Every line holding "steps" should be copied from the records below.

--- START ---

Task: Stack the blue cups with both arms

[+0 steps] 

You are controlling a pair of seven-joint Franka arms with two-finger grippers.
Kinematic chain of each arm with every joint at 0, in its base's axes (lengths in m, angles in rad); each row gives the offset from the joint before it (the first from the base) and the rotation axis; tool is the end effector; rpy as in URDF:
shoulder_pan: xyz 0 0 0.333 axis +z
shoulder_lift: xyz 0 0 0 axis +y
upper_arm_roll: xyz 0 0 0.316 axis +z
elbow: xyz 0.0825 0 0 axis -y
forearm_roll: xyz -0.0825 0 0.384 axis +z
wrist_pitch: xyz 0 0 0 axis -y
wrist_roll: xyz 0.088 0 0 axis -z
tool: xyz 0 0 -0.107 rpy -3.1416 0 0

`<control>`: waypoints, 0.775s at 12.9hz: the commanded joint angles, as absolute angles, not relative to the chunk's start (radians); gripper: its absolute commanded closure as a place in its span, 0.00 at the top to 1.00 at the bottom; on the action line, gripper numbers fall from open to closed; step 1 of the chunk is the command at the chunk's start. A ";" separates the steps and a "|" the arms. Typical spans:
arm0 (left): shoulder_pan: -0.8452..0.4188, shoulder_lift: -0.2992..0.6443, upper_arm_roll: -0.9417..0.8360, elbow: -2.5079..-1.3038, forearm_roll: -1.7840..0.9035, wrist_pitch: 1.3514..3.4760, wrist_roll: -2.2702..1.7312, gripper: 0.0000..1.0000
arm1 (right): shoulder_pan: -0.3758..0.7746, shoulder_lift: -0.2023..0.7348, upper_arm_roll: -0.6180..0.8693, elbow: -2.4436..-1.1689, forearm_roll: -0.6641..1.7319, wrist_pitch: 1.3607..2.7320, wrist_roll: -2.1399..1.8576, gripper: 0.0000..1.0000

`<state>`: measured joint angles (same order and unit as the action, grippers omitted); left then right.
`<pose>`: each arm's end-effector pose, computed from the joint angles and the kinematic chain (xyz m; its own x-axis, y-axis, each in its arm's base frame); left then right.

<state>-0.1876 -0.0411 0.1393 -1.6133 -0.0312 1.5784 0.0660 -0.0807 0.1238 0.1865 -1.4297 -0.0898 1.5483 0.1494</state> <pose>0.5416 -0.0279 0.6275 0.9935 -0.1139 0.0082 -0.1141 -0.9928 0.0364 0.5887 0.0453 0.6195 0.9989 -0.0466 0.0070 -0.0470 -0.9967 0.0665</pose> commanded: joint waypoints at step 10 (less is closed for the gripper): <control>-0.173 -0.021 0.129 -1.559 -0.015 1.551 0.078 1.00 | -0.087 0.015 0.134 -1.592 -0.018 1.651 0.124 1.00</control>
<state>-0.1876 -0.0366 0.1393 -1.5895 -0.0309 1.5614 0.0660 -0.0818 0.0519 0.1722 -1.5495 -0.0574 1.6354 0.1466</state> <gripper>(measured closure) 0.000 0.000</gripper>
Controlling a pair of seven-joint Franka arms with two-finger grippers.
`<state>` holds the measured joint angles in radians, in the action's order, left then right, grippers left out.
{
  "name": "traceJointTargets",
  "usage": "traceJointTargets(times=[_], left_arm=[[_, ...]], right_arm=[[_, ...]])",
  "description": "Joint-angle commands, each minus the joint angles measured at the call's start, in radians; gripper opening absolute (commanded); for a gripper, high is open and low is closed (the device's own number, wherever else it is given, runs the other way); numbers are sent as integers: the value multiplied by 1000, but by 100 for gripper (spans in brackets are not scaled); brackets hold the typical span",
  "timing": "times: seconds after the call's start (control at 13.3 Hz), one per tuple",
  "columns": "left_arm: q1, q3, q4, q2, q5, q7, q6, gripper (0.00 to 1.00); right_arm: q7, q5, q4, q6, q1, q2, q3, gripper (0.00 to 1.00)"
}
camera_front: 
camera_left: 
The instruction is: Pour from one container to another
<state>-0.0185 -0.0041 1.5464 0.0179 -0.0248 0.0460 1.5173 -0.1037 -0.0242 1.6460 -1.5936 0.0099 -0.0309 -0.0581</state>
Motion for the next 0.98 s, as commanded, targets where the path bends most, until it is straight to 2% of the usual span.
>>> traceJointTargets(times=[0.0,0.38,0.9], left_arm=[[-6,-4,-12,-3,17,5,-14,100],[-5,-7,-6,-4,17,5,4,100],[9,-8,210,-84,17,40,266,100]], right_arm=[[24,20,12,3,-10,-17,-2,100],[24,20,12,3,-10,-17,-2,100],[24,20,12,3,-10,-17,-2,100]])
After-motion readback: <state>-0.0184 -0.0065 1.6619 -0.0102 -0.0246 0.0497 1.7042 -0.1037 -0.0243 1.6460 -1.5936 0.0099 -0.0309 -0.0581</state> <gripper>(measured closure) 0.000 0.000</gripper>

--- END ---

● **SOLUTION TO THE PROBLEM**
[+0 steps] 
`<control>`: waypoints, 0.775s at 12.9hz: the commanded joint angles, as absolute angles, not relative to the chunk's start (radians); gripper: its absolute commanded closure as a place in its span, 0.00 at the top to 1.00 at the bottom; on the action line, gripper numbers fall from open to closed; step 1 of the chunk is the command at the chunk's start. A ";" separates the steps and a "|" the arms. Typical spans:

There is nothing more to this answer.